Available data ->
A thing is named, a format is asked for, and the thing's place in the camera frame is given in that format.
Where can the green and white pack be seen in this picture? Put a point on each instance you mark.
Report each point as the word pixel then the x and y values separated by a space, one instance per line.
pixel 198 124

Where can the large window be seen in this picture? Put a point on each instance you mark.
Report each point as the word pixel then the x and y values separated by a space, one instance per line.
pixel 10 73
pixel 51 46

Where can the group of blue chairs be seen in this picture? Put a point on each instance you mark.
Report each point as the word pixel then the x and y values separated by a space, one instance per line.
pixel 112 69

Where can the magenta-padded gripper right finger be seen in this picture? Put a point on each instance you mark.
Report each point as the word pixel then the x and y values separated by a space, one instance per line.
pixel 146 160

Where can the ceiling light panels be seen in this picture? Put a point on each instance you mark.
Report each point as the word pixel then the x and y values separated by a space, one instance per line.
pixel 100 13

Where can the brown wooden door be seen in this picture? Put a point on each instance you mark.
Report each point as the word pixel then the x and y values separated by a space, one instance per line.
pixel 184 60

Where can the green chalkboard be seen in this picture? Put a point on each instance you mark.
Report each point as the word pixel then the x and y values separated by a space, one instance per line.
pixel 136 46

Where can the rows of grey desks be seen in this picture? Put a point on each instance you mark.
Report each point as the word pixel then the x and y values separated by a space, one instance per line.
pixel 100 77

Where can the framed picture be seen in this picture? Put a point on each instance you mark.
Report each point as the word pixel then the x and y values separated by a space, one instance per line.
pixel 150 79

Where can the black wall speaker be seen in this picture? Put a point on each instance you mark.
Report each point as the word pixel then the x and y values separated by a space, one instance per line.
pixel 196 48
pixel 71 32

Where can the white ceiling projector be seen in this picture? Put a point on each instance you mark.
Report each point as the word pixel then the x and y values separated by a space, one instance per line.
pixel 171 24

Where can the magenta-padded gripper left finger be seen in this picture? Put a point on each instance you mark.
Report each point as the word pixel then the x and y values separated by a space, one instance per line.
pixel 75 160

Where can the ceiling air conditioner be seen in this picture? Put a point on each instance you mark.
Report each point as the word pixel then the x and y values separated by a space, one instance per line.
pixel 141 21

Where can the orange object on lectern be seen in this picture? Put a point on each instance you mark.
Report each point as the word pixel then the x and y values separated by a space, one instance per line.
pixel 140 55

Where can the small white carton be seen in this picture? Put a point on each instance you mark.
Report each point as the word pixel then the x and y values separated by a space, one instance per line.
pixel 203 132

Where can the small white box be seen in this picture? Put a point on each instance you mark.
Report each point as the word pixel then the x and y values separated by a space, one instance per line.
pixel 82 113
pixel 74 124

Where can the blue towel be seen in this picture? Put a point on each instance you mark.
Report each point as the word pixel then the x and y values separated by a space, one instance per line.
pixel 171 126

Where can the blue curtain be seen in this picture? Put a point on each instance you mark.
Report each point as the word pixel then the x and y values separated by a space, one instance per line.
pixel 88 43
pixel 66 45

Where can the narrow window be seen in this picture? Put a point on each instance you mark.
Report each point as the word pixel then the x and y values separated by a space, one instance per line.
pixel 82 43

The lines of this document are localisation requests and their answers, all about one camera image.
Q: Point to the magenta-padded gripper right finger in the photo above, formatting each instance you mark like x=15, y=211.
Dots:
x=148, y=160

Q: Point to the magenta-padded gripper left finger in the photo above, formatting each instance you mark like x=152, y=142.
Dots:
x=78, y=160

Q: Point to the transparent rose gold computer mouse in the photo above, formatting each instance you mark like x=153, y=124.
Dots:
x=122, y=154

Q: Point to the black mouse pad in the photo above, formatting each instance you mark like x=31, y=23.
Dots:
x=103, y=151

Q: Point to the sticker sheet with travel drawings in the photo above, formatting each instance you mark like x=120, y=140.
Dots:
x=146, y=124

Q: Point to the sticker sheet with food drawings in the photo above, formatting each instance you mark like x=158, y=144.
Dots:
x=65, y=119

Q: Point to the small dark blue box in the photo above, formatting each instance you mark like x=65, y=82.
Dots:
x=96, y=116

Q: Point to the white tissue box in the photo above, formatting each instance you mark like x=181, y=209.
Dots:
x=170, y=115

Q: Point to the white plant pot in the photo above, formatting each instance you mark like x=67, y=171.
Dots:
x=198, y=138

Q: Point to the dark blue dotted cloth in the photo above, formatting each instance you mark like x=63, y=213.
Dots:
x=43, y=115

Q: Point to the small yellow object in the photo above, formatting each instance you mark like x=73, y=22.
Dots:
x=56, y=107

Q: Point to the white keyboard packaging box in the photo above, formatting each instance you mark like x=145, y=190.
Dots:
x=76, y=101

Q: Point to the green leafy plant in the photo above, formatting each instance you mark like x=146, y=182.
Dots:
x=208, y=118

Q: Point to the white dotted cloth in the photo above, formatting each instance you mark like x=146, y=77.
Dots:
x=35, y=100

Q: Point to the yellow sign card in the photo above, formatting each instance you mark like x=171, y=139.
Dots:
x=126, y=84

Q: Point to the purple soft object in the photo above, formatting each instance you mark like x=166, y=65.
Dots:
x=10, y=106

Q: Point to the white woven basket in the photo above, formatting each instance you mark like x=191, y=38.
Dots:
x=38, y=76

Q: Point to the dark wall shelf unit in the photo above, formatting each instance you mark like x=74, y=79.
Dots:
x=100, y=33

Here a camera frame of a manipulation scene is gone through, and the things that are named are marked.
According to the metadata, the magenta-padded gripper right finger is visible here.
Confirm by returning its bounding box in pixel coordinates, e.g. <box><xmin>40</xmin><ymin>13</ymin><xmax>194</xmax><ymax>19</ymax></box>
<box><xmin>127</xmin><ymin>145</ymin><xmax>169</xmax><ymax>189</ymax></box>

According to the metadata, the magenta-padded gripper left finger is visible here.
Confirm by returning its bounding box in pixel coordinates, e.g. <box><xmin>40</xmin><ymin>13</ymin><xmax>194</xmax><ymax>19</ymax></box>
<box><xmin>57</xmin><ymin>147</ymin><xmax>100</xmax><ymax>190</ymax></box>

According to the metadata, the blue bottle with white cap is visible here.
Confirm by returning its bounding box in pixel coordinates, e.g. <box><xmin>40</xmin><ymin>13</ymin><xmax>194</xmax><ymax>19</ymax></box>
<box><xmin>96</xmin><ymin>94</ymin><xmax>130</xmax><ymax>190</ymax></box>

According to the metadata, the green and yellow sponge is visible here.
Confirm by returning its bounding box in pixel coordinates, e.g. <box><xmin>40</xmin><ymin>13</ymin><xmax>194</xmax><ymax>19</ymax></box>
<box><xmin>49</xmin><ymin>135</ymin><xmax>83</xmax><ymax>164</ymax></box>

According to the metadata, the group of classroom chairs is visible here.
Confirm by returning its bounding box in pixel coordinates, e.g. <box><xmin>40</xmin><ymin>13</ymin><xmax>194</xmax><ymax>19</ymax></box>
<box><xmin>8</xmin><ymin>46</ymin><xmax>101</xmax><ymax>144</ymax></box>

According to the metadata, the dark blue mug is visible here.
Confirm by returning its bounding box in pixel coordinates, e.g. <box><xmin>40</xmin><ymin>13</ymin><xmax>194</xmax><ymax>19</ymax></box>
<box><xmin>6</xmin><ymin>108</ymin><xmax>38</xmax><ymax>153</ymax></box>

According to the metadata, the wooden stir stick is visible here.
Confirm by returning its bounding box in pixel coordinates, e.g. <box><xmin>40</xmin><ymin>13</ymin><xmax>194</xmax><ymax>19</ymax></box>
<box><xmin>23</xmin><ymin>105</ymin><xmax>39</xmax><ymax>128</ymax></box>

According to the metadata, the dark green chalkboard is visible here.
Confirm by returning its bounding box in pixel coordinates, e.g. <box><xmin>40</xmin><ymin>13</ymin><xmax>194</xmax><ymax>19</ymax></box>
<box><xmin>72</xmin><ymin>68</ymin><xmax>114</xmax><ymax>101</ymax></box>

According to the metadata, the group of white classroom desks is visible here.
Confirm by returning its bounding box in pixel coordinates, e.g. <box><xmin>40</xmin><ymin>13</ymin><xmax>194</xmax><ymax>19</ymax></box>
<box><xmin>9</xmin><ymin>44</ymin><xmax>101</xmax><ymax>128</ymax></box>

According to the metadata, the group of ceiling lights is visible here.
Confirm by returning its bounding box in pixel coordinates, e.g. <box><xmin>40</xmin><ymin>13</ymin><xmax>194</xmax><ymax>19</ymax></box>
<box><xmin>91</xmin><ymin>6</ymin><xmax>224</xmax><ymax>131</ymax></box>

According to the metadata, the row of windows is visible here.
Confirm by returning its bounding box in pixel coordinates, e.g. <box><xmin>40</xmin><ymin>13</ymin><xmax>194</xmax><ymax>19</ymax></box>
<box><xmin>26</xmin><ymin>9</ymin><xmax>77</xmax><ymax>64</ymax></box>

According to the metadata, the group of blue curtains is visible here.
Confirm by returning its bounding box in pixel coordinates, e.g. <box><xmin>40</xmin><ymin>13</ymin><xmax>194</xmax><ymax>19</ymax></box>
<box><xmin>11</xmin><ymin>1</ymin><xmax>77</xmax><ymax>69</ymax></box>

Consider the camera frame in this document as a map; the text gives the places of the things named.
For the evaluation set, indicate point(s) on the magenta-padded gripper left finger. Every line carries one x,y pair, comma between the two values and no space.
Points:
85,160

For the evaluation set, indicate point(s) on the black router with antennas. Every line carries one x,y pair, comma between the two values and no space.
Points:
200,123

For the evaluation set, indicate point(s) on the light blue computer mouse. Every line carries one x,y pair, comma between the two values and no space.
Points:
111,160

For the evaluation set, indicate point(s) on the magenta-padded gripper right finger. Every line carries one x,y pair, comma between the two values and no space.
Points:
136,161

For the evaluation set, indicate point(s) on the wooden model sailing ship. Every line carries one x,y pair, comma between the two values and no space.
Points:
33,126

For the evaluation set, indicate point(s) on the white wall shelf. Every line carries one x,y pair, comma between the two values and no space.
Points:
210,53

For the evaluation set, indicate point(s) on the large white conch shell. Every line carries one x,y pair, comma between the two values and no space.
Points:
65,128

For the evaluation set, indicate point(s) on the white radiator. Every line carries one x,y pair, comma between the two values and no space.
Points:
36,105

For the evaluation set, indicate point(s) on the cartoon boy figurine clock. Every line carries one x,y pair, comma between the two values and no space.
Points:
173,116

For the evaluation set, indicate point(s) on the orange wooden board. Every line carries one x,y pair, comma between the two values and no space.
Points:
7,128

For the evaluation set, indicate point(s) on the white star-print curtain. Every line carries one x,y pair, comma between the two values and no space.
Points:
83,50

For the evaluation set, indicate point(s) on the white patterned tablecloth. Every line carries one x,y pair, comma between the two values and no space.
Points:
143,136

Work instructions ->
In the records above, the lines containing the string "sheet" should be counted; give only the total.

Answer to this problem ->
2